Anything you may require in the way of arms for your militia and complete outfit for your new regiment of volunteers shall be furnished at once. Immediately upon the receipt of your letter I ordered three thousand stand of arms to be shipped to you at once, and to-day have ordered some horses for the Fifteenth Regiment. The arms are not of the best class, but are the very best I have, and are perfectly serviceable.

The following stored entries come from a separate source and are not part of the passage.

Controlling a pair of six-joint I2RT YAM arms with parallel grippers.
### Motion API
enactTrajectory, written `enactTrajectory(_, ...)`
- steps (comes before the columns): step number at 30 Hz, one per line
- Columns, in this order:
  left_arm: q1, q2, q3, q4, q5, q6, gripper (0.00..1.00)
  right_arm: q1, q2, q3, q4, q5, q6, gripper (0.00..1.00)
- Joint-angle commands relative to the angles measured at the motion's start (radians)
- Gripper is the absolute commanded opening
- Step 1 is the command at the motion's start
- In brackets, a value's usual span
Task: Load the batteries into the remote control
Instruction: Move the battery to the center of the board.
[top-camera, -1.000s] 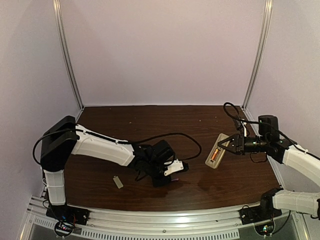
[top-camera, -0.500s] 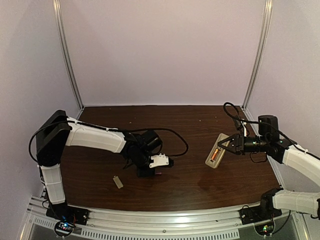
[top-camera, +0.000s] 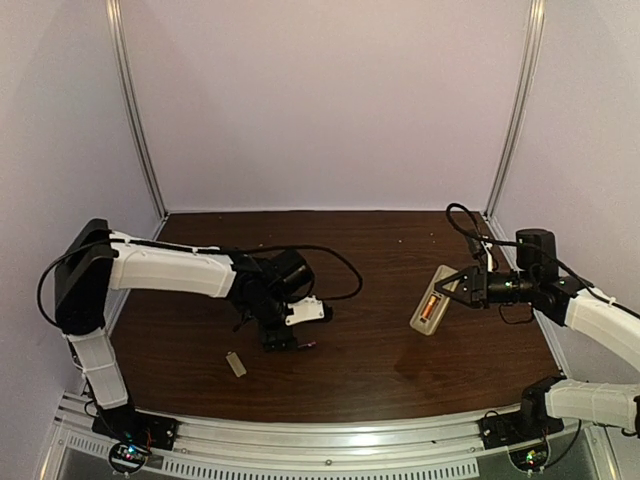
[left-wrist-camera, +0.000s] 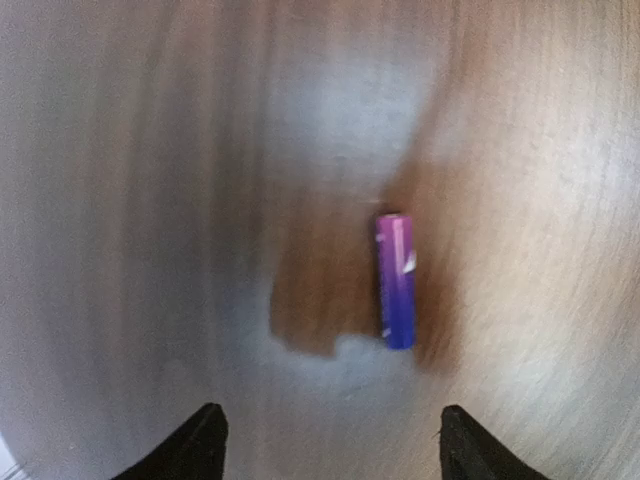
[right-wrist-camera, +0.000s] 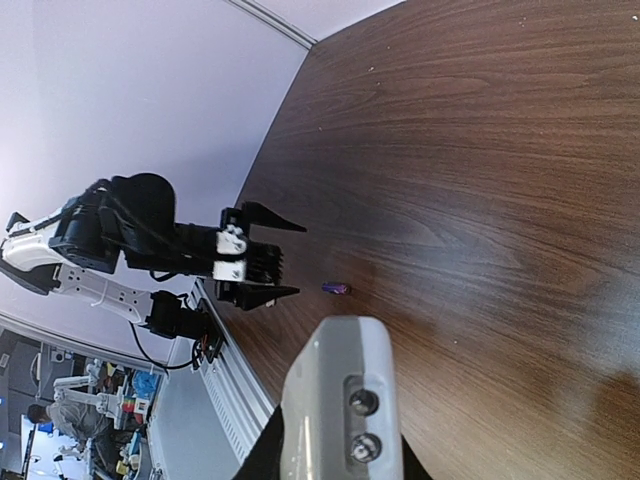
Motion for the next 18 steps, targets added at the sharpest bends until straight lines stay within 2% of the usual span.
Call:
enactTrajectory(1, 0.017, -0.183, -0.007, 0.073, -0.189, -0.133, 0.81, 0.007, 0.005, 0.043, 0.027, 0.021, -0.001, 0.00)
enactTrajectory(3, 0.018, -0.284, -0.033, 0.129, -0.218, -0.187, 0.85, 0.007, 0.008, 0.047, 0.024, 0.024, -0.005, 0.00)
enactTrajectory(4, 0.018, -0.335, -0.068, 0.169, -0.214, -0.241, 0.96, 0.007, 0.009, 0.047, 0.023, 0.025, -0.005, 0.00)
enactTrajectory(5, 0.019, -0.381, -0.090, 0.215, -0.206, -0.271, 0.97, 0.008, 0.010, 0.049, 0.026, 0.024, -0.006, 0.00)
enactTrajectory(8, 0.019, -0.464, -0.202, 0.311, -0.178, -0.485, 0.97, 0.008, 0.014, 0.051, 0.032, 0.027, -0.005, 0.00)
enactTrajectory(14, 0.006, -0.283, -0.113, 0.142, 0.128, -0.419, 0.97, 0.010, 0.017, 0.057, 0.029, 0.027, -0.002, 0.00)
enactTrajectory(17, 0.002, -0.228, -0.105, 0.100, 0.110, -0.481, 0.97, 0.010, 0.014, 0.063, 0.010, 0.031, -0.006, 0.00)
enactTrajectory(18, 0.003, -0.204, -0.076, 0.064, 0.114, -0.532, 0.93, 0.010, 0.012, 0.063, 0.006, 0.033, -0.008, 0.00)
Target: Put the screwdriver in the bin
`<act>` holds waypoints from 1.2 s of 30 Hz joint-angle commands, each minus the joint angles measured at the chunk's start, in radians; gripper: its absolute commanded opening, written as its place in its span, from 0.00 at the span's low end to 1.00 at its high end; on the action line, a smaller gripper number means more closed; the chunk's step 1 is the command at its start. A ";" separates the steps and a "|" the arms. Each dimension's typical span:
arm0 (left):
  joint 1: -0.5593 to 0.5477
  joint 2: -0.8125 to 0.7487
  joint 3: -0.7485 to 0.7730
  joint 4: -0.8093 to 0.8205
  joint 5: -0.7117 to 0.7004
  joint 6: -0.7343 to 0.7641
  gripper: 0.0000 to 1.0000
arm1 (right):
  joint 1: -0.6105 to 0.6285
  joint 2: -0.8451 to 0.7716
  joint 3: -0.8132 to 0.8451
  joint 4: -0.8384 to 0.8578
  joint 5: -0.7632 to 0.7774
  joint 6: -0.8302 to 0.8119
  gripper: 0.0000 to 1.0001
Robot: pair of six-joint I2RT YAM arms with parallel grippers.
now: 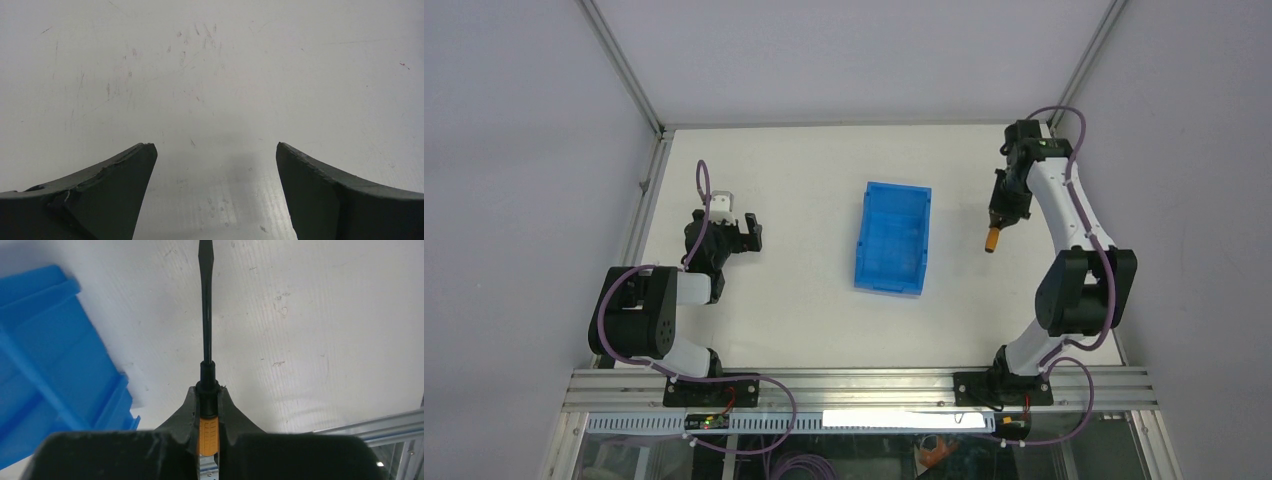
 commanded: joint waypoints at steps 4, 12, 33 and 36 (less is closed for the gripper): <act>0.010 -0.004 0.014 0.063 0.011 -0.008 0.99 | 0.136 -0.100 0.217 -0.168 -0.016 0.061 0.00; 0.010 -0.004 0.014 0.063 0.011 -0.008 0.99 | 0.491 -0.014 0.352 -0.014 0.032 0.186 0.00; 0.010 -0.004 0.014 0.063 0.011 -0.008 0.99 | 0.683 0.302 0.011 0.353 0.175 0.349 0.19; 0.010 -0.004 0.014 0.063 0.011 -0.008 0.99 | 0.687 0.291 0.008 0.354 0.219 0.357 0.41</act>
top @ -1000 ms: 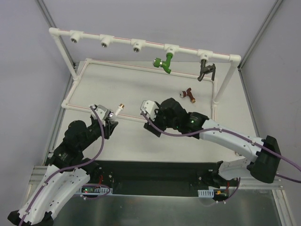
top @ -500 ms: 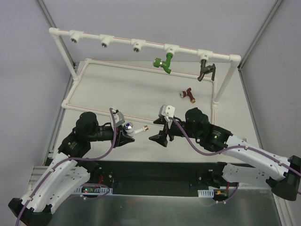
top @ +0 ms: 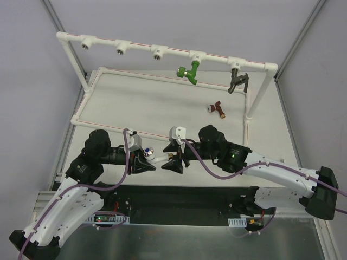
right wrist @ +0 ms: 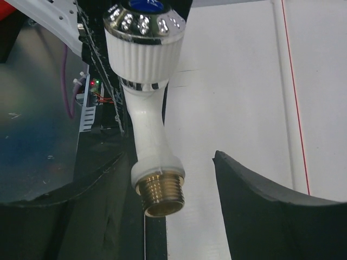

Permit me to suggest that your militia should be thoroughly organized throughout the State, and that every town should have arms in store, under a small guard, sufficient to arm the militia of the town. The arms can be easily supplied by the General Government. Without such organization, no town in Missouri or Kansas near the border is safe unless it be occupied by United States troops, and to occupy them all you will perceive is utterly impossible with the force under my command. To entirely prevent the assemblage of such bands of desperate outlaws as that under Quantrill, in the summer season, is simply impossible without five times my present force. In a State like Kansas, where everybody is loyal, such a state of things could not exist; but when half or more of the people are disloyal, of all shades, as in Western Missouri, and consequently cannot be permitted to carry arms, whether willingly or unwillingly, they are the servants of these brigands and are entirely at their mercy. If they resist their demands or inform upon them, it is at their mercy. If they resist their demands or inform upon them, it is at the peril of their lives. I do not with to extenuate in any degree the crimes of those who are responsible for these inhuman acts; they shall suffer the fullest penalty; but I simply state what at a moment's reflection will convince you are facts, to show the necessity for full preparation on your part to assist me in preventing the recurrence of any calamity like that which befell Lawrence.
I am informed that a meeting was held in Leavenworth a few days ago, in which it was resolved that the people should meet at Paola, on the 8th of September, for the purpose of entering Missouri, to recover their stolen property. If this was the only result of such expedition, or if their vengeance could be limited to those who are actually guilty, there would be no objection to it; but it is a simple matter of course that the action of such an irresponsible organization of enraged citizens would be indiscriminate retaliation upon innocent and guilty alike.